_TASK INSTRUCTIONS_: Only one stretch of the records below should be repeated. It starts with the line containing "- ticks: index" and goes on through the line containing "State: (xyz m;", exactly as written.

_DATA SECTION_:
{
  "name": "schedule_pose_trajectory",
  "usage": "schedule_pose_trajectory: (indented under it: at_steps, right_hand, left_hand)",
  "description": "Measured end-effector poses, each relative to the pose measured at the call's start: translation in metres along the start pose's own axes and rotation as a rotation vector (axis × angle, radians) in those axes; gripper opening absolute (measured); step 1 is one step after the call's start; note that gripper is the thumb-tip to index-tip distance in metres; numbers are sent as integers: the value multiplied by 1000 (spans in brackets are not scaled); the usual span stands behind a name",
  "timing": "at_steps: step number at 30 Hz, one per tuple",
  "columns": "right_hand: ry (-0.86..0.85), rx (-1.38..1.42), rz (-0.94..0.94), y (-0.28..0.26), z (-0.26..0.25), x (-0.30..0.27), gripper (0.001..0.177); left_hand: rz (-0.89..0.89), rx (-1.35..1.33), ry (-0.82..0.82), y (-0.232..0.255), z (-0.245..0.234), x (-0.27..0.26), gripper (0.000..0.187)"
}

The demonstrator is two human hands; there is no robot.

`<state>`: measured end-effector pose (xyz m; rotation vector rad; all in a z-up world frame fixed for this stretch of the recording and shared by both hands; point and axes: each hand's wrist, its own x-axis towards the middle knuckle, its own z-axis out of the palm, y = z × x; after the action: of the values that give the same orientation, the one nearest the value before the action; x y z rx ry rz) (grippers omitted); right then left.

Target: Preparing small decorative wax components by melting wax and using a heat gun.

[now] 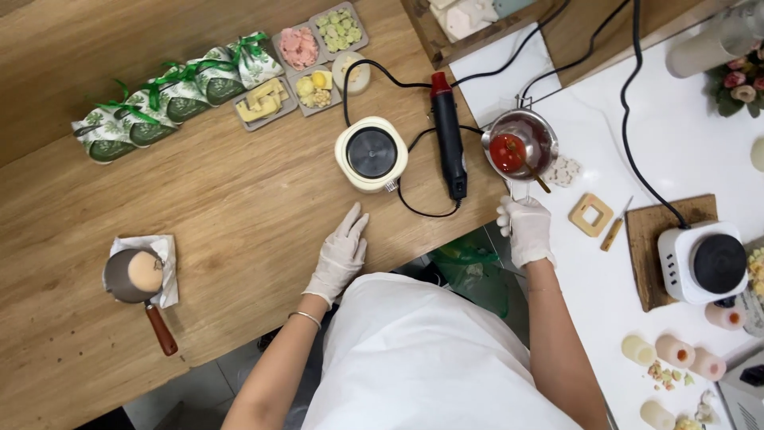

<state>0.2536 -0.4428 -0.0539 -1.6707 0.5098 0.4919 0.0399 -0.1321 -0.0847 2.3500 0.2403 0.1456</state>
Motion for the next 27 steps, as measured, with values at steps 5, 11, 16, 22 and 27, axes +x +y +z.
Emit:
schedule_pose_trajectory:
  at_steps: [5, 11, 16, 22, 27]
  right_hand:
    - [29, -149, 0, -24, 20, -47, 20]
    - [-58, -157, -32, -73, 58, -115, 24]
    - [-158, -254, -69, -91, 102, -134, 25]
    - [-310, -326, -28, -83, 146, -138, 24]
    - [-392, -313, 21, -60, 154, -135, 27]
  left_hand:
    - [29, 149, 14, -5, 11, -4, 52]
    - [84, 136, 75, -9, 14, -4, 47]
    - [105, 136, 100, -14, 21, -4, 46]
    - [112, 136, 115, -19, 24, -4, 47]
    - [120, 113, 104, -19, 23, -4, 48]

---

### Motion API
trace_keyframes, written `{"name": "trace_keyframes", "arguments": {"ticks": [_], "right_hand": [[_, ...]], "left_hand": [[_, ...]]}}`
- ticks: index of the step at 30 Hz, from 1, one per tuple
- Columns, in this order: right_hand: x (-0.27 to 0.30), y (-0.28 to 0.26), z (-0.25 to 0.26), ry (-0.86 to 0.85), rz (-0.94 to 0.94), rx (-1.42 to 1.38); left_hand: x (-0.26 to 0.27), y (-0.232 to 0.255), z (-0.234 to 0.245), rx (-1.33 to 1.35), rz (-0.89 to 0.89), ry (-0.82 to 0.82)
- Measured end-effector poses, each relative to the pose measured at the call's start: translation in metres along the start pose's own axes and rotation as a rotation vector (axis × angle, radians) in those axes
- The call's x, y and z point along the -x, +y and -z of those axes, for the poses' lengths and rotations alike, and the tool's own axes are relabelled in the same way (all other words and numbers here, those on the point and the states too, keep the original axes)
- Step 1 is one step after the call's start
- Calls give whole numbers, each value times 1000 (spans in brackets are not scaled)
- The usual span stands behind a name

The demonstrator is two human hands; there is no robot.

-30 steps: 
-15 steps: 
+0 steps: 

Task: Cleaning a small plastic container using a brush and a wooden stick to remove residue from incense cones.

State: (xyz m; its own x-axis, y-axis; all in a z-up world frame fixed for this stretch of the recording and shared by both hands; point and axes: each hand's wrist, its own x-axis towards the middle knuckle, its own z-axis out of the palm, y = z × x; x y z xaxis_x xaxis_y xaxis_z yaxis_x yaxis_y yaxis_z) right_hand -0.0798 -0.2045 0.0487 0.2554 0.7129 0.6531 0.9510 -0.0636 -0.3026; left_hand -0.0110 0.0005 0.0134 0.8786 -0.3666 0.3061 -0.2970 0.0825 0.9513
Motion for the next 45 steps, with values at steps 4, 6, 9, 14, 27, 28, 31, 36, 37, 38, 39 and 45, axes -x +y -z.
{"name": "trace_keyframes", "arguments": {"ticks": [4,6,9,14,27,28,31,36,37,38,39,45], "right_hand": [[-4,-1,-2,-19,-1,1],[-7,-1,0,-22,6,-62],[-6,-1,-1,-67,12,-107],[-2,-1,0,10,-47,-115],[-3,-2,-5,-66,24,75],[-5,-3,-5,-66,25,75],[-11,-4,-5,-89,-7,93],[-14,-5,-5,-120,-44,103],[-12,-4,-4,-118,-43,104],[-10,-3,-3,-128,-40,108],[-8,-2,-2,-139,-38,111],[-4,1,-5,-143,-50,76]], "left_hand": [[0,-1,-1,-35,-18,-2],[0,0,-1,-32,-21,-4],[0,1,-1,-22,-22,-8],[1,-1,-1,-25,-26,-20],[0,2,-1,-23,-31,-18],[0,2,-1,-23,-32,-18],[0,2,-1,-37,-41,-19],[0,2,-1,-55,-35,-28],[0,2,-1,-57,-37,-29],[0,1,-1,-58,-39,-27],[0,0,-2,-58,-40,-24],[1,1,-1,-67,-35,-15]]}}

_ANSWER FOR THE TASK_:
- ticks: index of the step at 30 Hz, from 1, one per tuple
- Columns, in this order: right_hand: x (-0.27 to 0.30), y (-0.28 to 0.26), z (-0.25 to 0.26), ry (-0.86 to 0.85), rz (-0.94 to 0.94), rx (-1.42 to 1.38); left_hand: x (-0.26 to 0.27), y (-0.232 to 0.255), z (-0.234 to 0.245), rx (-1.33 to 1.35), rz (-0.89 to 0.89), ry (-0.82 to 0.82)
- Measured end-effector poses, each relative to the pose measured at the call's start: translation in metres along the start pose's own axes and rotation as a rotation vector (axis × angle, radians) in those axes
- The call's x, y and z point along the -x, +y and -z of those axes, for the poses' lengths and rotations alike, and the tool's own axes are relabelled in the same way (all other words and numbers here, those on the point and the states too, keep the original axes)
- Step 1 is one step after the call's start
- Calls give whole numbers, each value times 1000 (spans in brackets are not scaled)
- The usual span stands behind a name

The demonstrator is two human hands; there is no robot.

-30 steps: 
-15 steps: 
+0 steps: 

Task: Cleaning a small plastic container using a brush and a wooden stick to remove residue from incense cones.

State: (xyz m; its own x-axis, y-axis; all in a z-up world frame fixed for this stretch of the recording and shared by both hands; point and axes: each hand's wrist, its own x-axis towards the middle knuckle, its own z-axis out of the palm, y = z × x; x y z xaxis_x xaxis_y xaxis_z yaxis_x yaxis_y yaxis_z) right_hand -0.0798 -0.2045 0.0487 0.2554 0.7129 0.6531 0.9510 -0.0636 -0.3026; left_hand -0.0110 0.0005 0.0134 0.8786 -0.3666 0.3061 -0.2970 0.0825 0.9513

This concludes the response.